A scene from A GOOD LAWYER'S WIFE, directed by Im Sang-soo for Chungeorahm Film.

A Good Lawyer’s Wife (2003, Im Sang-soo)

A Good Lawyer’s Wife is beautifully directed. Im shot it Super 35 (full frame, then cropping it down to 2.35:1) and he uses a lot of steadicam, creating these fragile, exquisite compositions. Usually when I kick off with a description of the excellent technical filmmaking, it isn’t a particularly good sign. This one is no different. For all the beauty of Im’s direction, his excellent cinematographer and composer, his script is something of a fiasco. It’s supposed to be either a family drama or an unhappy wife drama and at least fails at the former, without really qualifying for the latter.

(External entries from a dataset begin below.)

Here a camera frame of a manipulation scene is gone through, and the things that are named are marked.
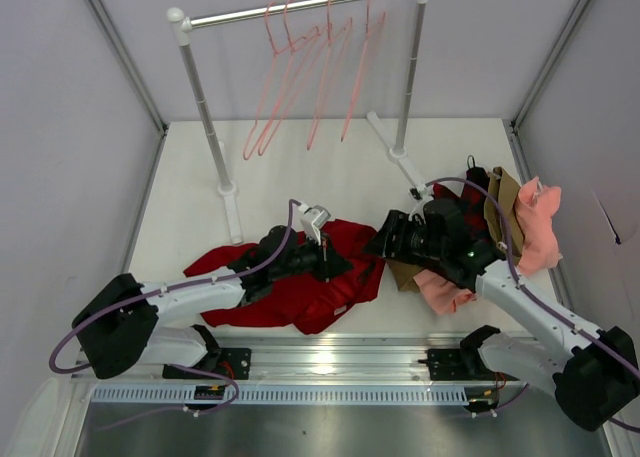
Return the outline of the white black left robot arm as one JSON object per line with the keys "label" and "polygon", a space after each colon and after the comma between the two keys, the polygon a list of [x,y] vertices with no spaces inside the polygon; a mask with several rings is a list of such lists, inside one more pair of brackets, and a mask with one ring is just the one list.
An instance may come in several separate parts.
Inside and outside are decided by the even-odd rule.
{"label": "white black left robot arm", "polygon": [[327,233],[299,238],[277,226],[239,258],[208,274],[147,285],[130,273],[118,275],[72,327],[99,379],[118,377],[137,364],[161,364],[168,379],[197,379],[218,370],[222,350],[203,325],[178,329],[177,321],[249,306],[282,280],[302,275],[325,283],[352,268]]}

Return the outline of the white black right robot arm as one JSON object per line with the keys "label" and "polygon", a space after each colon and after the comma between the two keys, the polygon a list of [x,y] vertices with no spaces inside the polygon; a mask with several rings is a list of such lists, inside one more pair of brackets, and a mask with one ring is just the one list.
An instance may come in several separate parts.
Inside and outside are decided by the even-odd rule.
{"label": "white black right robot arm", "polygon": [[494,245],[476,239],[450,200],[426,203],[420,217],[392,210],[365,250],[428,268],[509,314],[535,343],[485,326],[471,354],[488,370],[515,377],[555,398],[578,427],[595,431],[639,395],[633,340],[618,327],[603,330],[536,287]]}

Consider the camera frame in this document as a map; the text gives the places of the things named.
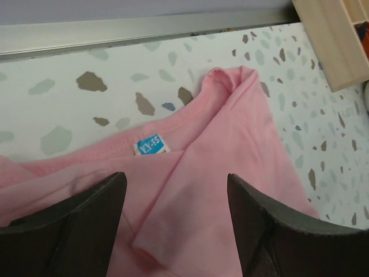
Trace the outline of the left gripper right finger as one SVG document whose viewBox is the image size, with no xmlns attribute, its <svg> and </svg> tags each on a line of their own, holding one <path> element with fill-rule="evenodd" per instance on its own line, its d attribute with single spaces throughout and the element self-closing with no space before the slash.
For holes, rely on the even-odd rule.
<svg viewBox="0 0 369 277">
<path fill-rule="evenodd" d="M 368 230 L 305 215 L 235 174 L 227 194 L 243 276 L 368 276 Z"/>
</svg>

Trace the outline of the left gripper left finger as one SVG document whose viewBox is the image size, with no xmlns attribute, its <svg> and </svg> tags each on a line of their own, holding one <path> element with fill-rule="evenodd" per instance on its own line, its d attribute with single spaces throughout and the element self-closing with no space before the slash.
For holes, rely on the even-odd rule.
<svg viewBox="0 0 369 277">
<path fill-rule="evenodd" d="M 126 188 L 115 173 L 1 228 L 1 276 L 106 276 Z"/>
</svg>

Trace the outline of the pink t shirt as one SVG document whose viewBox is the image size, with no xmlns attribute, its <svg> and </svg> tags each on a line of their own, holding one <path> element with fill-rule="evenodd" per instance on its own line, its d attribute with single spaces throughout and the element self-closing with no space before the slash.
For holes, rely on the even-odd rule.
<svg viewBox="0 0 369 277">
<path fill-rule="evenodd" d="M 58 158 L 1 158 L 1 225 L 115 172 L 127 192 L 109 276 L 241 276 L 227 198 L 234 173 L 312 217 L 257 71 L 215 68 L 171 116 Z"/>
</svg>

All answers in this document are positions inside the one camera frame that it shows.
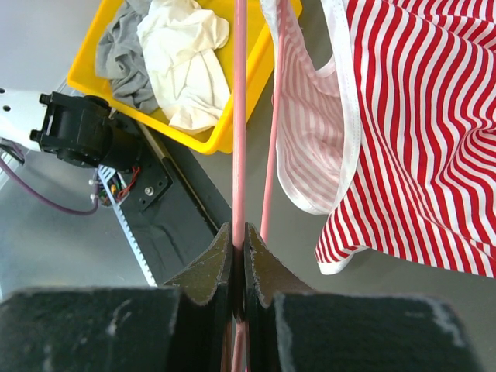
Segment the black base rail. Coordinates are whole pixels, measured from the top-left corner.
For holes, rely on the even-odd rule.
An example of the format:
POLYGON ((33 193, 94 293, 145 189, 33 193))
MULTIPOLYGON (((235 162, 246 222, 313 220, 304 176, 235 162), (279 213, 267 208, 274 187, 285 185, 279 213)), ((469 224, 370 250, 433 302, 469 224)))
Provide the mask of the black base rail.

Moon So-ri is an discontent married young woman, who loves her son (there’s a whole time waster about him being adopted, which isn’t important except as another time waster from Im, who loves them), has an unfaithful husband, an unfaithful mother-in-law (look, another time waster) and an ailing (and great) father-in-law. Eventually, she starts a inappropriate friendship with the teenage boy next door (who’s been spying on her). Playing the teenage boy, Bong Tae-gyu is playing a character six years younger than he is and, really, when they fix Moon up, they look about the same age. The discrepancy cuts into the shock value quite a bit.

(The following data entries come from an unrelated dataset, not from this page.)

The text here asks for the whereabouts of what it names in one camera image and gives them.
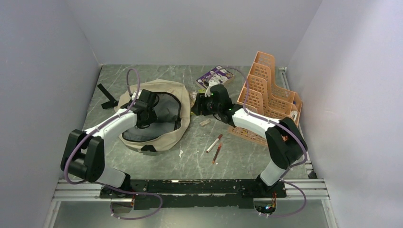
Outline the purple book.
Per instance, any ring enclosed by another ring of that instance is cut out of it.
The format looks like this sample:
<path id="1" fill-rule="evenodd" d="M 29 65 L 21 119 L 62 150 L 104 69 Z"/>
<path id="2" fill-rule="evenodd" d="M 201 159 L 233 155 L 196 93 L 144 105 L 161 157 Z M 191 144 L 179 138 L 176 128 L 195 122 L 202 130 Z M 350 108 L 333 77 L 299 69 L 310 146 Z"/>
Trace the purple book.
<path id="1" fill-rule="evenodd" d="M 231 82 L 235 75 L 218 65 L 195 80 L 201 89 L 207 89 L 210 83 L 225 84 Z"/>

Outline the beige canvas backpack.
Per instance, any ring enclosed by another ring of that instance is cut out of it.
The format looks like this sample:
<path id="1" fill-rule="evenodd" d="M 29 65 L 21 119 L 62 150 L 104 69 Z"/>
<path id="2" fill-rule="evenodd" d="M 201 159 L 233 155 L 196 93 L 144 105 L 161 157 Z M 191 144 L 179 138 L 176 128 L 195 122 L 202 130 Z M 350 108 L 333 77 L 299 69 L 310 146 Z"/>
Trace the beige canvas backpack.
<path id="1" fill-rule="evenodd" d="M 136 93 L 138 88 L 140 94 L 145 94 L 146 91 L 157 94 L 154 107 L 156 121 L 143 129 L 135 126 L 135 123 L 139 123 L 134 119 L 135 114 L 123 114 L 122 109 L 124 105 L 130 105 L 135 95 L 125 92 L 120 96 L 118 106 L 114 108 L 117 119 L 105 127 L 94 127 L 96 132 L 93 136 L 100 136 L 105 144 L 119 138 L 132 150 L 167 151 L 180 141 L 190 124 L 189 93 L 184 84 L 162 79 L 130 86 L 133 93 Z"/>

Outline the green book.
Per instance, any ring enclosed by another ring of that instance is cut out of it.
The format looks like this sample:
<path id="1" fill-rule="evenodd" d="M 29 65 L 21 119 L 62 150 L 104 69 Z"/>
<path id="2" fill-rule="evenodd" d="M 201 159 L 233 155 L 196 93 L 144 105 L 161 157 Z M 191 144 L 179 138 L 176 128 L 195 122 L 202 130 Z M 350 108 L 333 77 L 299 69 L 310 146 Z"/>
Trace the green book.
<path id="1" fill-rule="evenodd" d="M 198 92 L 194 91 L 194 92 L 189 92 L 189 98 L 191 102 L 195 102 L 196 97 L 197 97 Z"/>

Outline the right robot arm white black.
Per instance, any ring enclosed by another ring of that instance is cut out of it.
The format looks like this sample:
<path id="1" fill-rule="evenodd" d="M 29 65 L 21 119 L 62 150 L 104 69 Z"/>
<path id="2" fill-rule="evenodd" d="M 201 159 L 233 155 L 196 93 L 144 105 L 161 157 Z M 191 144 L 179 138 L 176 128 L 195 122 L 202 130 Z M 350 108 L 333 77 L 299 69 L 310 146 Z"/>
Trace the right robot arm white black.
<path id="1" fill-rule="evenodd" d="M 235 104 L 223 85 L 214 85 L 209 96 L 198 93 L 191 111 L 195 115 L 216 115 L 223 123 L 266 139 L 270 162 L 258 175 L 256 185 L 258 194 L 263 197 L 269 196 L 275 189 L 274 184 L 298 165 L 297 160 L 306 156 L 307 144 L 293 119 L 265 117 Z"/>

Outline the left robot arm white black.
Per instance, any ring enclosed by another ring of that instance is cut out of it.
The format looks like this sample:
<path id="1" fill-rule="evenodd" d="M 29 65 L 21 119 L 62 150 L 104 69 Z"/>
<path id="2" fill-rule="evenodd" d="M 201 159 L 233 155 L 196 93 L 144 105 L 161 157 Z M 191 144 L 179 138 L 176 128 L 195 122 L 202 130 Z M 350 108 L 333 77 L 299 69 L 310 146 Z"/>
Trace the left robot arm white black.
<path id="1" fill-rule="evenodd" d="M 73 184 L 68 177 L 73 175 L 80 178 L 78 183 L 107 185 L 117 196 L 128 196 L 132 190 L 130 175 L 106 165 L 105 146 L 131 128 L 149 127 L 157 120 L 154 108 L 159 101 L 156 92 L 139 90 L 105 121 L 85 131 L 73 130 L 60 164 L 65 180 Z"/>

Im uses all the infidelity to fill time, further trying to mask the melodrama’s weak plot with explicitness. He tries to inflate a big show and, until the whole thing falls apart in the third act, his technical ability does keep it aloft. As the husband, Hwang Jeong-min is great… but he doesn’t have a character. Im gives him some character in the middle of the second act (and a wonderful excuse, he’s a jerk because his mother’s a shrill, awful woman–though Im then goes on to try to redeem her a little), but since he’s the only interesting character in the film, it’s way too little, way too late. When Im breaks the movie, hitting the tree with the melodrama stick until an ending drops from the branch, he makes his open invalid. A Good Lawyer’s Wife has no backstory, the viewer gets almost nothing of the ground situation. For instance, why Hwang is unfaithful is never explained, nor is it even hinted at. Why he and Moon married in the first place, since she doesn’t like him. The list goes on and on, not really mattering because Im’s storytelling is rather lyrical. Kind of boring, quite cheap, but nice to look at, and well-acted. Until he flips the movie over (in a wonderfully unexpected turn of events, not going off the melodramatic orange sunset wash of the inciting scene). Then the end doesn’t work without a real beginning (because nothing’s happened in between).

Im tacks a dumb, but slightly saving, epilogue on the movie, then proceeds to screw it up even more, letting the music get out of hand. Lots of A Good Lawyer’s Wife plays like a comedy (the beauty of Korean cinema is its general freedom from genre) and Im goes back for it at the end, but it’s exceptionally inappropriate… and maybe even makes the husband more sympathetic than the wife. But it looks wonderful.

1/4

CREDITS

Written and directed by Im Sang-soo; director of photography, Kim Woo-hyung; edited by Lee Eun Soo; music by Kim Hong-jib; produced by Shin Bo-kyeong, Shin Chul and Sim Jae Myeong; released by Chungeorahm Film.

Starring Moon So-ri (Ho-jeong), Hwang Jeong-min (Young-jak), Bong Tae-gyu (Ji-woon), Yun Yeo-jong (Byeong-han), Baek Jeong-rim (Yeon), Jang Jun-young (Sooin) and Kim In-mun (Chang-geun).